Daiana Marotta Ven Mag 13, 2011 10:16 am
Una persona famosa, ricca, con un lavoro appagante, spensierato, con dei figli, in cinque minuti, si ritrova in un letto di ospedale paralizzato dalla testa ai piedi con un solo occhio e un unico desiderio: Morire.
La situazione in cui si è ritrovato ha totalmente cambiato la sua vita, lasciandogli come unico “regalo” la sindrome locked-in, lasciandogli come unico mezzo di comunicazione con il mondo il battito della palpebra sinistra. Il protagonista è il direttore della famosa rivista “Elle”, Jean-Dominique Bauby.
Ma in questo momento non ci interessa tanto la storia del film, bensì ci interessano le sensazioni e le emozioni particolari provate dai vari personaggi.
Il primo commento appena finito il film, ha riguardato il cambiamento del protagonista dall’inizio della malattia e come si è poi riuscito a riprendere non abbandonando mai la voglia di andare avanti.
Appena si sveglia e si ritrova nel letto di ospedale, con i dottori che lo studiano. Credo abbia provato una sensazione di totale smarrimento, non ricordando cosa è successo, con flash improvvisi di avvenimenti passati, parla…ma solo dopo un po’ si rende conto che non lo sente nessuno, è tutto paralizzato, non può muovere una virgola del suo corpo tranne una palpebra.
Quando il dottore chiede: “Cosa vuole Mr.

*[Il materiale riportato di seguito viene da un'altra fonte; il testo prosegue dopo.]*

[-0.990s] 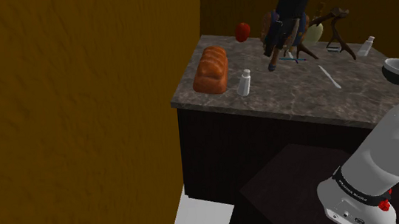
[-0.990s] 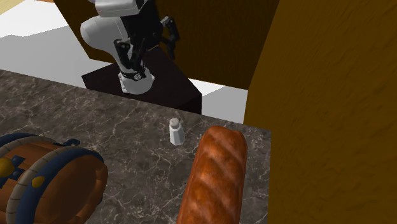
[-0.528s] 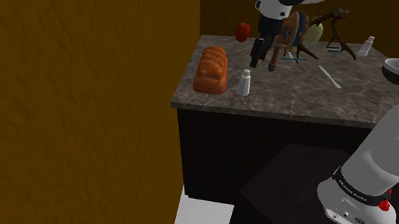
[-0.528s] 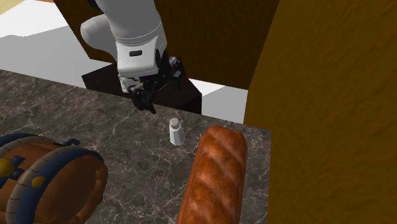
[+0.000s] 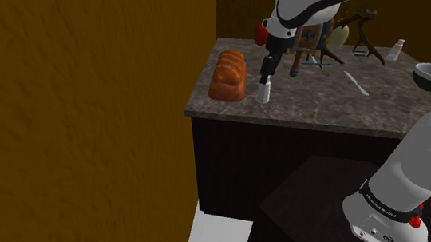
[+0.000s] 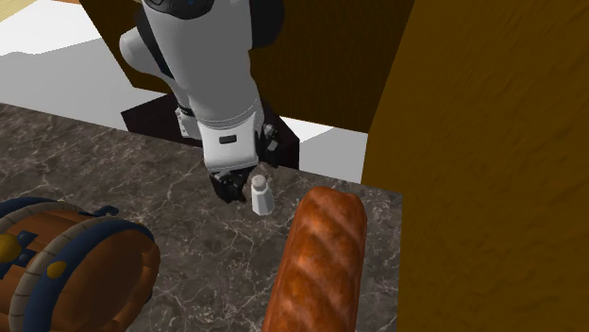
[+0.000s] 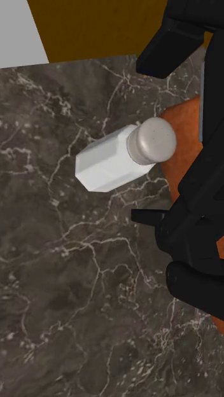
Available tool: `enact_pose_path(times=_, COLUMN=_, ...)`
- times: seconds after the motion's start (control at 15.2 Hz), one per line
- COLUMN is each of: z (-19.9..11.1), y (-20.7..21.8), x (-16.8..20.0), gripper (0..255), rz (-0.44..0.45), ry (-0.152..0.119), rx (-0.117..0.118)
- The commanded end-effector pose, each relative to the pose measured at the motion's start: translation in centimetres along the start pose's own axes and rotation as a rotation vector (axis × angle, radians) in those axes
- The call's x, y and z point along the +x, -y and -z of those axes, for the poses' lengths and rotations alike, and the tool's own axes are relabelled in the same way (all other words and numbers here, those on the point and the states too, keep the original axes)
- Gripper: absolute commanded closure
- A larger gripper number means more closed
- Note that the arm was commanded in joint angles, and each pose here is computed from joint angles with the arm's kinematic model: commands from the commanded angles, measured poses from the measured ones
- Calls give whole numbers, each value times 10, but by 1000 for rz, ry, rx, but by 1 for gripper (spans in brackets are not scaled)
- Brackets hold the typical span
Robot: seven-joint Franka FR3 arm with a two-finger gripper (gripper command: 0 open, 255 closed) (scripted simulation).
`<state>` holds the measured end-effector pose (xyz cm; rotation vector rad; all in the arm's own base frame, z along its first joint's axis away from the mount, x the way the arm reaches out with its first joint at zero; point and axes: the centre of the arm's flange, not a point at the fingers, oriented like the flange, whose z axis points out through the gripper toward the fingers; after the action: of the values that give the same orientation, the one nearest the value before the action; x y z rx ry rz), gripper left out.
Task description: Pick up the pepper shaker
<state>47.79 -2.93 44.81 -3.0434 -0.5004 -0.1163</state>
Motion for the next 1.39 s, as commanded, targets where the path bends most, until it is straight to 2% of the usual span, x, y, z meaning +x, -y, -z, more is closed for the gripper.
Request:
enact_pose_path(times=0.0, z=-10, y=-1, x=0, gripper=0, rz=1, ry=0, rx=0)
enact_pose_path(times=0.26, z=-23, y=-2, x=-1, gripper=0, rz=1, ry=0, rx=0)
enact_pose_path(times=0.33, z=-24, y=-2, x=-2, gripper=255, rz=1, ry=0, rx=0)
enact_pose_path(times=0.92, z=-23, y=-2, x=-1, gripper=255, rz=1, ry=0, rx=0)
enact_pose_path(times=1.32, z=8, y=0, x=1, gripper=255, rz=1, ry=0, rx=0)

Bauby?”
La risposta è un netto: “Voglio morire”.
Durante la malattia invece, decide di non compiangersi mai più, infatti afferma:”Ho l’immaginazione e la memoria, posso evadere dal mio scafandro!”
E’ qui che decidere di scrivere il suo libro autobiografico che verrà pubblicato e a soli dieci giorni dalla pubblicazione, morirà.
Quest’uomo per sopravvivere si è attaccato all’uomo che è in lui e con l’aiuto di persone in gamba, piene di dedizione e amore per il prossimo è riuscito a non abbandonarsi alla morte come aveva deciso appena sveglio.
In tutto il film, la scena che mi ha colpito di più è questa che ho riportato sotto, non tanto le immagini piuttosto le profonde parole. E’ stata una sensazione claustrofobica, essere imprigionati nel proprio corpo e non poterlo più dirigere e comandare, ritrovarsi invece a essere governati dal corpo fermo e “morto” stesso.
-Voi conoscete già la trama e l’ambientazione. La stanza d’ospedale dove il signor L., padre di famiglie nel vigore degli anni impara a vivere con la sindrome locked-in, in seguito ad un grave incidente vascolare. Ambizioso e piuttosto cinico, risparmiato fino ad allora dalla sorte, il signor L comincia il suo apprendistato alla scuola della disperazione. Si potrà seguire questa lenta mutazione grazie ad una voce fuoricampo che riproduce il monologo interiore del signor L.
Ho già in mente l’ultima scena: è notte, d’un tratto inerte il signor L. da quando si è alzato il sipario toglie lenzuola e coperte, salta giù dal letto, fa il giro della scena in una luce irreale, poi si fa buio e si sente un’ultima volta la voce interiore del signor L.: “Cazzo è un sogno!”.-
In riferimento ai suoi due figli:
"IO, IL LORO PADRE, NON HO PIU' IL SEMPLICE DIRITTO DI PASSAR LORO LA MIA MANO TRA I CAPELLI, DI STRINGERE I LORO PICCOLI CORPI, CIO' NONOSTANTE MI RIEMPIE DI GIOIA VEDERLI RIDERE!"
Resiliente?! Bhè direi che è la massima espressione del "resiliente perfetto!"